In Frankrijk, waar kernenergie meer dan 70% van de productie vertegenwoordigt, hoe kunnen we dan verklaren dat we slechts enkele tientallen miljarden euro's kosten genereren met betrekking tot de ontmanteling van de oude reactoren en de opwerking van dit afval , geld dat anders tientallen jaren had moeten worden voorzien, wat de Cour des Comptes aan de kaak stelt over de financiële problemen van de belangrijkste Franse elektriciteitsmaatschappij in Zuid-Amerika.
De vraag is niet zozeer nucleair als met name de voorwaarden voor financiële transparantie.
En er zijn velen die zich, net als in de landbouw en wijnbouw, afvragen wat we hadden moeten doen en wat we niet hebben gedaan met betrekking tot de bouw van de biogascentrales, omdat ze zouden zijn minder winstgevend dan nucleaire elektriciteit. Het spreiden van kosten over 300 jaar, zoals voorzien in een hoge politiek, overtuigt geen "elektro-afhankelijke" bedrijven die dreigen te verhuizen. Als een aluminiumfabriek of een steenfabriek kan verhuizen, kan de wijnbouw alleen lijden als hij niet zelf elektriciteit wil produceren. Dit zou mogelijk zijn als aan de voorwaarden voor vrije toegang tot elektriciteitsproductie zou zijn voldaan en het behoud van speciale belangen niet was georkestreerd.
Een korte, geschatte berekening schat dat 40 000 ton de hoeveelheid marc en effluent geproduceerd door 15 000 hectare wijnstok, die 20 miljoenen methaan m3 of 30 miljoen kWh / jaar zou opleveren, gelijk aan de helft van het potentieel productie van afvalwaterzuiveringsinstallaties in de Elzas, tweemaal het potentieel van varkenshouderijen en vertegenwoordigt 20% van het potentieel van veehouderijen.
Gewaardeerd in elektriciteit, zouden de marcs van de wijngaard een omzet van 3 M € (miljoenen euro's) kunnen vertegenwoordigen als het feed-in tarief van de elektriciteit 10 cent was. Bedenk dat het varieert van 15 tot 17 cent / kWh in Baden-Württemberg, een land waar 500 biogasinstallaties actief zijn. Als de elektriciteit in Duitsland zou worden verkocht, zouden de merken daarom meer dan 4 M € opleveren. Dezelfde hoeveelheid brandewijn, met 3% potentiële alcohol, gewaardeerd als distilleerderijalcohol vertegenwoordigt 2,8 € miljoen aan omzet als alles op de Onivins op de markt wordt gebracht, rekening houdend met Europese hulp (187 € / hl), en 1,2 € miljoen omzet op de alcoholmarkt (84 € / hl).
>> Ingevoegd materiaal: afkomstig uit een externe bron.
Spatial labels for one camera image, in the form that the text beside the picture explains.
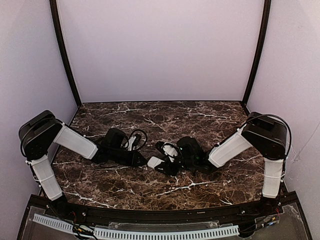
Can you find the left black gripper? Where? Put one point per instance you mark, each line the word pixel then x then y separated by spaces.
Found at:
pixel 127 157

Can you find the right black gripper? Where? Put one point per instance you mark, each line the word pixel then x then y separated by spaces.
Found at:
pixel 175 165

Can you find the white red remote control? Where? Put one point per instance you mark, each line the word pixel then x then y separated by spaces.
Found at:
pixel 154 161

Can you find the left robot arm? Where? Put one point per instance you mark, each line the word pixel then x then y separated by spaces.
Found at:
pixel 37 135

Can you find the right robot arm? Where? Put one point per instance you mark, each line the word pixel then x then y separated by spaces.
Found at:
pixel 269 134

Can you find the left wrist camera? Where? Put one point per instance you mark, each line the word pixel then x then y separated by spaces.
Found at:
pixel 133 142

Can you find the black front rail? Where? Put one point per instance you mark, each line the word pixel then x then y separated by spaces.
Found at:
pixel 239 213

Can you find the centre white cable duct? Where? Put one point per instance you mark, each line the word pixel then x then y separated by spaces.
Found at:
pixel 207 234

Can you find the white cable duct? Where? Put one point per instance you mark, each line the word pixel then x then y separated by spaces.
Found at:
pixel 207 234
pixel 53 223

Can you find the left white cable duct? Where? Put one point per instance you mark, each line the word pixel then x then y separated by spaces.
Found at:
pixel 53 223

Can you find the left black frame post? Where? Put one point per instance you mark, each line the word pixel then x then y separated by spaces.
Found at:
pixel 63 51

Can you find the black frame post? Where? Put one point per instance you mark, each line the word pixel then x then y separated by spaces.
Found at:
pixel 259 48
pixel 63 51

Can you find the right black frame post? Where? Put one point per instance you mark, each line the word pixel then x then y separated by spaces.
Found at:
pixel 259 48
De transformatie in elektriciteit van de effluenten van de wijnbereiding zou des te meer een goed industrieel project voor de wijngaard zijn dat zou kunnen helpen bij het lossen van de zuiveringsinstallaties waarvan het slib ook zou kunnen worden gefermenteerd. Opgemerkt moet worden dat veel boeren willen profiteren van de noodzaak om hun opvangfaciliteiten voor afvalwater te upgraden om biogasinstallaties te bouwen. Ze wachten op de toezeggingen van de staat over het feed-in tarief en om te voldoen aan Europese richtlijnen.
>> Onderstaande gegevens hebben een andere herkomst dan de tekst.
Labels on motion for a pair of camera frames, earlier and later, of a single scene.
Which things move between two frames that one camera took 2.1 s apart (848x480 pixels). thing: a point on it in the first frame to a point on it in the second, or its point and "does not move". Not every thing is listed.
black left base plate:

Ondertussen blijft methaan, 21 keer meer invloed op het broeikaseffect dan CO2, ontsnappen uit mestputten. Evenzo kunnen de wijngaard en zijn distilleerderijfabrikanten, die ook de modernisering van hun installaties overwegen, van deze gelegenheid gebruik maken om een biogasinstallatie te bouwen.